» **WHAT THE TASK ASKS**
Extract the full listing below without altering a single character.

++++++++++

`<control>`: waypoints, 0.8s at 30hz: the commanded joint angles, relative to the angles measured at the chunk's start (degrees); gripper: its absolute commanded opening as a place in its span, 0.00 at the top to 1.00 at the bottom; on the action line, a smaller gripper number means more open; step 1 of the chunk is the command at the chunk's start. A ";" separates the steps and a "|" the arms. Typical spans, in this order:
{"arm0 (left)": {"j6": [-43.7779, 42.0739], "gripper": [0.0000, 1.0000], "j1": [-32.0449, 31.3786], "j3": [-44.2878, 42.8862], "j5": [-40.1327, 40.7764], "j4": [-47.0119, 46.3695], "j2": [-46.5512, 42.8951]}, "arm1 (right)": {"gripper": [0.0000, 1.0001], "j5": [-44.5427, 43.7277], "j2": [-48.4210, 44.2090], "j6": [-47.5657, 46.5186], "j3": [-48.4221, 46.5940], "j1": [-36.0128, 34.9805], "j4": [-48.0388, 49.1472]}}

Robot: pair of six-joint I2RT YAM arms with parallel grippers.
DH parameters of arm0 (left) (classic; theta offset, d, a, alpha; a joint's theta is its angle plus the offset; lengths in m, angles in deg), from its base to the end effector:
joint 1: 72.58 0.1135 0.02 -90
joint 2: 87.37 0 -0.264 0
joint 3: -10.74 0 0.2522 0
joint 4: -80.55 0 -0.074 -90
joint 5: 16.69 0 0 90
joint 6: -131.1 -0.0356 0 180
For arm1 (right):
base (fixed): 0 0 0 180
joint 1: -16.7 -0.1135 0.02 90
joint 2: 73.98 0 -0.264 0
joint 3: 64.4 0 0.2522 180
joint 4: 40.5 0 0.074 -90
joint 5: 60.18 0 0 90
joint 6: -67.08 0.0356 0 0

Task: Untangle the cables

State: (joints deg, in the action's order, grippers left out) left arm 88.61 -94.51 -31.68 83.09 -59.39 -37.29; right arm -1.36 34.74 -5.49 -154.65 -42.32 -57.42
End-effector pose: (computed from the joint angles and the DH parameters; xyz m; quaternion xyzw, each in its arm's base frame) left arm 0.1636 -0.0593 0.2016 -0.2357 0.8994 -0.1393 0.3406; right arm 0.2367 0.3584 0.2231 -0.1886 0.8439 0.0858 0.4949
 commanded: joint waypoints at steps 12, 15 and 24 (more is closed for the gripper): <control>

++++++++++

» **EXERCISE RESULT**
`<control>`: waypoints, 0.8s at 30hz: the commanded joint angles, relative to the angles measured at the chunk's start (degrees); gripper: its absolute commanded opening as a place in its span, 0.00 at the top to 1.00 at the bottom; on the action line, a smaller gripper number means more open; step 1 of the chunk is the command at the chunk's start. A ";" separates the steps and a "|" the arms. Typical spans, in this order:
{"arm0 (left)": {"j6": [-43.7779, 42.0739], "gripper": [0.0000, 1.0000], "j1": [-32.0449, 31.3786], "j3": [-44.2878, 42.8862], "j5": [-40.1327, 40.7764], "j4": [-47.0119, 46.3695], "j2": [-46.5512, 42.8951]}, "arm1 (right)": {"gripper": [0.0000, 1.0001], "j5": [-44.5427, 43.7277], "j2": [-48.4210, 44.2090], "j6": [-47.5657, 46.5186], "j3": [-48.4221, 46.5940], "j1": [-36.0128, 34.9805], "j4": [-48.0388, 49.1472]}}

Robot: pair of six-joint I2RT YAM arms with parallel grippers.
DH parameters of arm0 (left) (classic; theta offset, d, a, alpha; a joint's theta is its angle plus the offset; lengths in m, angles in deg), from its base to the end effector:
joint 1: 72.58 0.1135 0.02 -90
joint 2: 87.37 0 -0.264 0
joint 3: -10.74 0 0.2522 0
joint 4: -80.55 0 -0.074 -90
joint 5: 16.69 0 0 90
joint 6: -131.1 -0.0356 0 180
For arm1 (right):
base (fixed): 0 0 0 180
joint 1: -16.7 -0.1135 0.02 90
joint 2: 73.98 0 -0.264 0
joint 3: 64.4 0 0.2522 180
joint 4: 40.5 0 0.074 -90
joint 5: 60.18 0 0 90
joint 6: -67.08 0.0356 0 0

Task: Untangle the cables

State: (joints deg, in the action's order, grippers left out) left arm 88.61 -94.51 -31.68 83.09 -59.39 -37.29; right arm -1.36 34.74 -5.49 -154.65 -42.32 -57.42
End-effector pose: (computed from the joint angles and the DH parameters; xyz m; quaternion xyzw, each in its arm's base frame) left arm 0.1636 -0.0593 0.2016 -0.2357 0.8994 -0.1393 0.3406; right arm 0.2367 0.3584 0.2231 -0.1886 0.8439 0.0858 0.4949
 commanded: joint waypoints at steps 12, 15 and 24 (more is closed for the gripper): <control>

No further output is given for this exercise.